Lá no fundo Luís Borges virou-se para nós, passou o seu olho menos doente pela minha pessoa e
opinou:
- Já tinha reparado. O que ele precisa é de ir brincar um pouco com as metáforas do Nuno Júdice.
- Penso que é uma óptima ideia. - Concordou Lovecraft.
Logo de seguida senti que me puxavam. Olhei para o lado direito e vi que era o Ricardo Reis que me
agarrava a manga da camisola e me tentava arrastar para uma mesa próxima onde estava pousado o
livro do Júdice, A Partilha dos Mitos.
Lá me deixei ir e pouco depois tinha toda aquela amálgama de homens, outras coisas e seres
diversos a olhar para mim.
Como provavelmente estavam à espera de me ver brincar com as metáforas, comecei a ler o poema
«Aura». Quando acabei, uma das metáforas resolveu levantar-se e desatar a insultar-me.
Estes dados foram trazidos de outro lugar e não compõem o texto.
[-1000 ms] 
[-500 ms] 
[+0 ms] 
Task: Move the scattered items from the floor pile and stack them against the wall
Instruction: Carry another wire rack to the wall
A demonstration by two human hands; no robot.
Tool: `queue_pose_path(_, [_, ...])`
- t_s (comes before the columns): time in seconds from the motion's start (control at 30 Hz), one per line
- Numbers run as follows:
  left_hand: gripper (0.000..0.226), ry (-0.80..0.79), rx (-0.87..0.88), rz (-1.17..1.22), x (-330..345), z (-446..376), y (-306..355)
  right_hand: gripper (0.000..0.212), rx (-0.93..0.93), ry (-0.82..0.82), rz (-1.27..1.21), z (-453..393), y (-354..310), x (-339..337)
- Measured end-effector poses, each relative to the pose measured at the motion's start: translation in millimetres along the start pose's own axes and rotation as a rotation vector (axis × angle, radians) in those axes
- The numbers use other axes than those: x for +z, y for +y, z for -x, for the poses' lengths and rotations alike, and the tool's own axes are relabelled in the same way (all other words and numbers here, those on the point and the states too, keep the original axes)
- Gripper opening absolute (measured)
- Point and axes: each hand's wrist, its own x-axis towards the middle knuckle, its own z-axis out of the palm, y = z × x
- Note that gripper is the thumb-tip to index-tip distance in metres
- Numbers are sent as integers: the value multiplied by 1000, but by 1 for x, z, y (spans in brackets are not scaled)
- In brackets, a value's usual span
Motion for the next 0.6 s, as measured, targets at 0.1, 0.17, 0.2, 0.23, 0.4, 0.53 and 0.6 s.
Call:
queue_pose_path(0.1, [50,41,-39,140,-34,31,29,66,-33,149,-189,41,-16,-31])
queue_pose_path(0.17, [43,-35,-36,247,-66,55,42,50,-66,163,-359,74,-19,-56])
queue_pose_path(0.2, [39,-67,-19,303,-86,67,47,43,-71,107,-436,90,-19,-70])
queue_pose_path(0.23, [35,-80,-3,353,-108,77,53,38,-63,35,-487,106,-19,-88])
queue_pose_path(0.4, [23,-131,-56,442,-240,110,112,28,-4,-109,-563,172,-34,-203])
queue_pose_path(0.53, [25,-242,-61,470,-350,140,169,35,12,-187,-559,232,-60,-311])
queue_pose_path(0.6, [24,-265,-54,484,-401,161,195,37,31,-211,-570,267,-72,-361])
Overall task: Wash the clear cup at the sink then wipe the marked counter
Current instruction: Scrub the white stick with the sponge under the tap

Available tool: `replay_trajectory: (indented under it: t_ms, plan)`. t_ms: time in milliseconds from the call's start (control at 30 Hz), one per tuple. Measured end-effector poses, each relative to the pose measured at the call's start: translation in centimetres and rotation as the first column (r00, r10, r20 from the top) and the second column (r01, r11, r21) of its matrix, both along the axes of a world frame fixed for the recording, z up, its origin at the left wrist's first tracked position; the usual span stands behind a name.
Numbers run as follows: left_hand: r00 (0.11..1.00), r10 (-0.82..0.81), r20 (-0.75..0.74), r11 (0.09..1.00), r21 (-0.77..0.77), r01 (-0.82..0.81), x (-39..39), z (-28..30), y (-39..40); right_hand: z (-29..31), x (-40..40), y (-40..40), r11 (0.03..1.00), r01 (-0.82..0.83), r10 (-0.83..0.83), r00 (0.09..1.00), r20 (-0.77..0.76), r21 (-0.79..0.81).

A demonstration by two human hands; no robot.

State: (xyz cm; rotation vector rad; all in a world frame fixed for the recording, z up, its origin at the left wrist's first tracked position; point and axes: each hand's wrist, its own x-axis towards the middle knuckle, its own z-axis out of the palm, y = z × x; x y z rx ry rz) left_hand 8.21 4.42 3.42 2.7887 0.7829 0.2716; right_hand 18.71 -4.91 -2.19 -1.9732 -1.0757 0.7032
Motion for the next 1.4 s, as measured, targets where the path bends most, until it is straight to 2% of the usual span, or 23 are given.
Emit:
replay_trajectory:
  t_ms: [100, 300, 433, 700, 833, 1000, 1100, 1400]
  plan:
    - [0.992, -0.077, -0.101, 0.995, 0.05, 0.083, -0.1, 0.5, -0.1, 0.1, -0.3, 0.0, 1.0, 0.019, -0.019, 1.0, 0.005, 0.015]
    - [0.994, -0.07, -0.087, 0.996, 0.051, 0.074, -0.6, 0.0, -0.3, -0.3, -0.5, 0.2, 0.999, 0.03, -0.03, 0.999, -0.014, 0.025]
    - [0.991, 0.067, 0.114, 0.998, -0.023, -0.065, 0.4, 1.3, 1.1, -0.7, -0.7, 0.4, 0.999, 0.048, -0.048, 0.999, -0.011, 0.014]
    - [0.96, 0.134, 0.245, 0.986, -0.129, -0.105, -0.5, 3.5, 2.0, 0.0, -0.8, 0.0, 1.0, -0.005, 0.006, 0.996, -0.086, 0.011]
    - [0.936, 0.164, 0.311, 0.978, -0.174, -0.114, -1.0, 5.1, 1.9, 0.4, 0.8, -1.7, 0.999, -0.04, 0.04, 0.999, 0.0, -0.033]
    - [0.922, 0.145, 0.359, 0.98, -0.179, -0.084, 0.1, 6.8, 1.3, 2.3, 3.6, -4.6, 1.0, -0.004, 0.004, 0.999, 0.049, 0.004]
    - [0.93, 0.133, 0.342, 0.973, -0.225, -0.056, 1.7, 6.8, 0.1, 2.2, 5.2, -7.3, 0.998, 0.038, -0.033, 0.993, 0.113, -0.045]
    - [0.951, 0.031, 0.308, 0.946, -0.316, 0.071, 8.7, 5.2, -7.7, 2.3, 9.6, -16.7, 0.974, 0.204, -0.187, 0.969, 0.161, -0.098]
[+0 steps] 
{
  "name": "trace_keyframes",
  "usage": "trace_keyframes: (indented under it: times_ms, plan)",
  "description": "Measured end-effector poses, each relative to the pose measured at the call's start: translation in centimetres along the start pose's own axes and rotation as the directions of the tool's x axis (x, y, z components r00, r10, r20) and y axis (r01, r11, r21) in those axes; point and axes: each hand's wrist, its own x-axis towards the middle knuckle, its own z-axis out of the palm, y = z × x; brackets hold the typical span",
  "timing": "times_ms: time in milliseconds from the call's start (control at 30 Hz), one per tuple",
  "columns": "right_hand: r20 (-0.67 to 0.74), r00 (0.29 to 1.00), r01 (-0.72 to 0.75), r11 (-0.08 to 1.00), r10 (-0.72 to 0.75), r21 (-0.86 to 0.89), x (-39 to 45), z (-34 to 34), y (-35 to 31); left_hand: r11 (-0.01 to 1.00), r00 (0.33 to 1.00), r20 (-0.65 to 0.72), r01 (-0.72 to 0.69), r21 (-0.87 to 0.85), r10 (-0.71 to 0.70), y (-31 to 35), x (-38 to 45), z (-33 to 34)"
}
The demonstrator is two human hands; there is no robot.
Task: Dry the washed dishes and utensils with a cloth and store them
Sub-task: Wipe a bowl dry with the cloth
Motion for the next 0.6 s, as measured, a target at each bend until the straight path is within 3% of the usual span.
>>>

Não gostei
mesmo nada e espetei-lhe uma forte bofetada. Tombou redonda e de seguida, fugiu a ganir. Ainda
hoje tenho remorsos de ter assim empobrecido o poema.
Após tudo ter terminado, levantei-me e logo Pessoa me meteu o braço levando-me até à porta.
Abriu-a e entregou-me ao minúsculo homem que me disse serem horas de me ir embora. Quase já à
saída da estranha biblioteca ouvi Borges a berrar lá do fundo:
- Não se esqueça de aparecer de novo. Cá o esperamos.
De nada mais me lembro. Subitamente um vazio inominável abateu-se sobre mim. Tudo
desapareceu.
Não sei quanto tempo depois, comecei a distinguir vagamente contornos loucamente distorcidos e
esbatidos. Com um terrível esforço, fui conseguindo a pouco e pouco, começar a raciocinar e a focar
as imagens. Quando por fim o consegui, vi que estava em pé frente a Biblioteca Pública de Gaia.
Como precisava de relaxar após tanta confusão, resolvi entrar. Dirigi-me ao balcão e requisitei o Livro
de Areia, do Jorge Luís Borges.
Até hoje ainda não consegui perceber como lá fui parar. Dentro em breve espero fazer uma nova
visita à zona ribeirinha e se os Deuses não forem “madrastos”, encontrar de novo a Onírica Biblioteca.